Gastroesophageal Reflux Disease (GERD)

What is reflux?

This illness is known as gastroesophageal reflux disease (GERD). Heartburn or acid reflux is other names for it. Reflux happens when the stomach's content (meals and liquids) moves up into your throat (esophagus). It can happen to anyone, including infants.

Reflux can cause a number of symptoms, including:

  • A burning sensation in the centre of the chest, behind the sternum, or towards the back of the throat (breastbone)
  • Your mouth has an acidic flavour.
  • A dry cough, asthma, and swallowing issues (these may occur without the burning sensation)
  • Excessive salivation and a persistent sore throat

What causes reflux?

A weak muscle at the point where your neck attaches to your stomach and causes reflux. Because the muscle doesn't close completely, acid can back up into your throat. If you smoke, take certain medications, are pregnant, or are overweight, you may be more prone to reflux.

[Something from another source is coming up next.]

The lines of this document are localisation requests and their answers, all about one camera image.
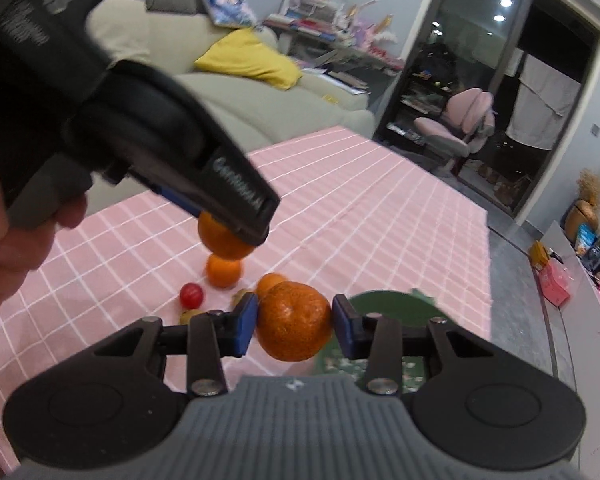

Can reflux be prevented or avoided?

You can alter several aspects of your lifestyle to lessen or get rid of reflux, including:

  • Avoiding foods that are known to cause GERD, such as chocolate, coffee, peppermints, greasy, spicy, and acidic foods.
  • Refraining from drinking excessive alcohol.
  • Eating in moderation.
  • Losing weight.
  • Avoid wearing tight clothing.

Having reflux disease

If reflux is not addressed, life can be terrible. Planning ahead and being aware of your reflux triggers can be helpful. Make dietary and lifestyle adjustments that will enhance your quality of life. For instance, avoid eating late if you know that eating before bedtime causes reflux. Daily exercises are must. You can try antacid also. If symptoms persist vist your doctor

Plan to take over-the-counter medication to address GERD symptoms if you are unable to avoid a trigger. Visit your doctor if none of these remedies have worked for you.